Want to fix inequities in school funding? Some say property tax reform is solution.
/by Jacqueline Rabe Thomas, CT Mirror 12/9/20
Three years have passed since lawmakers celebrated passing a budget that aimed to narrow the vast disparities in school spending by zip code by funneling millions more each year to struggling districts.
But that $61 million infusion into the state’s primary education grant hasn’t come close to helping the state’s poorest towns keep up with the increased spending in the state’s wealthiest districts, leading religious leaders on Tuesday evening to call on top Democratic legislators to rethink the “racist and classist” way they fund schools. The coalition has invited Gov. Ned Lamont to be their guest next week.
“The purpose of our meeting today is to draw your attention to the pain and suffering of our communities, caused by the racist and classist school funding system based predominantly on where you live, and property taxes, and where your zip code determines your educational future. We don’t believe that should be so,” said Jeremy Williams, a pastor at Phillips Metropolitan CME Church in Hartford, as he kicked off the forum being hosted Tuesday by Faith Acts, a coalition of religious leaders from 80 churches throughout Hartford, New Haven and Bridgeport.
“We thank each of you for the progress you’ve made on school funding, especially in 2017, but we haven’t reached the promised land. The way that Connecticut funds public education is racist, and classist. There are vast spending inequities,” said Iona Smith Nze, a pastor at Bethel AME Church in Bridgeport.
Several participants pointed to the state’s per-student rundown, which shows New Haven spends $18,142 per student compared to almost identical amounts in neighboring Orange and Woodbridge, two communities whose students have demonstrably fewer needs because of housing policies that make it unaffordable for lower-income residents to live there.
In Bridgeport, $15,329 is spent on each student, compared to $19,160 next door in Fairfield and $22,623 in Westport.
“At the beginning of the pandemic, kids in Westport went home with iPads to do distance learning, while kids in the inner city went home with iHopes, where many of the kids in our community hope that they could get a computer and hope that the internet would work and hope that they would have food on the table,” said Danny Bland, a pastor at Mt. Calvary Revival Center in New Haven. “The pandemic didn’t create our educational inequities – we understand that – but they did, however exacerbate them,”
A screen grab of the education funding forum hosted Tuesday evening by FaithActs.
Despite Connecticut’s liberal reputation – and Democrats controlling the General Assembly for the last 23 years and the governor’s residence for nine – the state had one of the largest disparities in education spending between predominantly white and predominantly nonwhite districts, according to an analysis of 2016 fiscal year spending generated by EdBuild, a national think tank that advocates for school funding that levels the playing field. In Connecticut, that study found, districts where more than three-quarters of the students are white spent 17% more per pupil than those districts where fewer than one-quarter are white.
While sympathetic to the financial plight of school districts, several top legislators said during the forum that the solution needs to be broader than the state pouring more money into the education grant. The problem, they said, goes much deeper than that.
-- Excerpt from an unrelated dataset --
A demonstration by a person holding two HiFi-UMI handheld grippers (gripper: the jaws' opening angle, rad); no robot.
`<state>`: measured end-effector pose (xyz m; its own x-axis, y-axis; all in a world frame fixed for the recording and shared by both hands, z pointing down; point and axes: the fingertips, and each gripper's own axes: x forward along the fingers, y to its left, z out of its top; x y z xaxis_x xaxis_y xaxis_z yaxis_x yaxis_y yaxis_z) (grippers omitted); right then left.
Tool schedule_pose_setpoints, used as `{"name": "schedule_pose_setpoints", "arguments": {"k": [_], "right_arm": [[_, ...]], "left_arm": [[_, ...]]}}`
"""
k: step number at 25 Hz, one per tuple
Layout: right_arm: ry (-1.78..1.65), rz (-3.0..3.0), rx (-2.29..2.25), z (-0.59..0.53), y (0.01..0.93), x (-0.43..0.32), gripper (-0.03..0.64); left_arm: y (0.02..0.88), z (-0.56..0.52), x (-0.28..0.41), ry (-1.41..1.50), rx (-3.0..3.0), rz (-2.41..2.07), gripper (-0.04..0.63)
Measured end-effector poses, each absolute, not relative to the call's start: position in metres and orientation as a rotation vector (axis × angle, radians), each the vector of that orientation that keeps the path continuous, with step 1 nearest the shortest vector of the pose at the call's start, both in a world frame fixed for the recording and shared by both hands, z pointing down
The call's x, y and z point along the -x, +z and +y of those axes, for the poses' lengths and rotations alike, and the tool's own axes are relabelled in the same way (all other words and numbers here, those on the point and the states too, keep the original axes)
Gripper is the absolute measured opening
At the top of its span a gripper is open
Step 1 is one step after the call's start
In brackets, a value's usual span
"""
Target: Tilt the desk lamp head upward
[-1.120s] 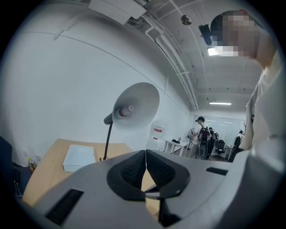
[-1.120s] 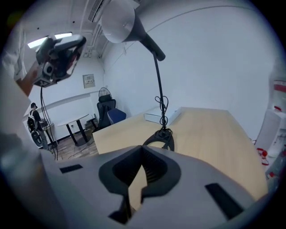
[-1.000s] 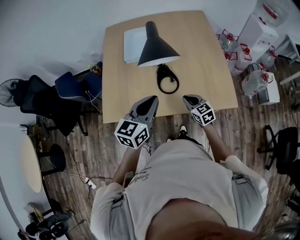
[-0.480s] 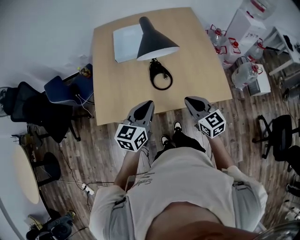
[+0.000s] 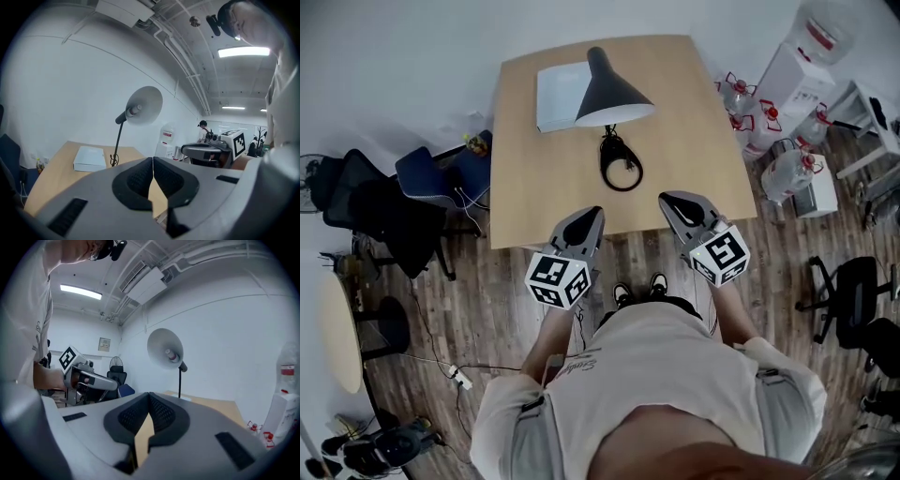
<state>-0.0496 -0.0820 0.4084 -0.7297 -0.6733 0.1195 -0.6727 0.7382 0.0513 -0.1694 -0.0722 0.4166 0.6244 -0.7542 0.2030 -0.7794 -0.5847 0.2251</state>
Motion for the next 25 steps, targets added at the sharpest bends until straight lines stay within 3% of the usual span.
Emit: {"name": "schedule_pose_setpoints", "arguments": {"k": [9, 25], "right_arm": [[-0.233, -2.852, -1.115, -0.095, 0.352, 0.039, -0.003], [-0.263, -2.865, -1.108, -0.101, 0.34, 0.033, -0.003]], "left_arm": [[0.371, -0.083, 0.159, 0.077, -2.635, -1.342, 0.017], [0.358, -0.088, 0.151, 0.012, -2.646, -1.361, 0.017]]}}
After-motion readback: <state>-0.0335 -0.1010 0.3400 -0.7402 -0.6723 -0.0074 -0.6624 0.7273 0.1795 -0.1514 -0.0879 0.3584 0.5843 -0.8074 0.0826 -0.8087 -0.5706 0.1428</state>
“Part of this is the uncomfortable conversation we have to have about property tax and tax reform, generally. We as a state can put additional dollars in [but] those discrepancies that we see between wealthy suburbs and our urban centers isn’t because the state’s not putting in 10 times as much into urban centers, it’s because so much wealth has been concentrated in our suburban areas because they use housing and zoning rules to segregate themselves,” said state Rep. Roland Lemar, a Democrat from New Haven and house chairman of the legislature’s Transportation Committee.
“We need to have a conversation about tax reform and property tax reform. We need to ask more of our high income earners,” Lemar added. “We need to ask more in the way of state government to fix this through property tax reform because we can’t keep putting this burden back on the city of New Haven, the city of Bridgeport … who have so many tremendous needs in their community to make up the difference, when a town like New Canaan can easily just throw a couple extra million dollars into their local schools.”
Property taxes account for 56% of all K-12 revenue in the state – putting Connecticut in second place nationally for relying on local property taxes, according to 2017 data from the U.S. Department of Education. The constant increases over the years in state aid directed largely at the poorest schools hasn’t resulted in a reduction in the share of K-12 spending being covered by local property taxes, state data shows.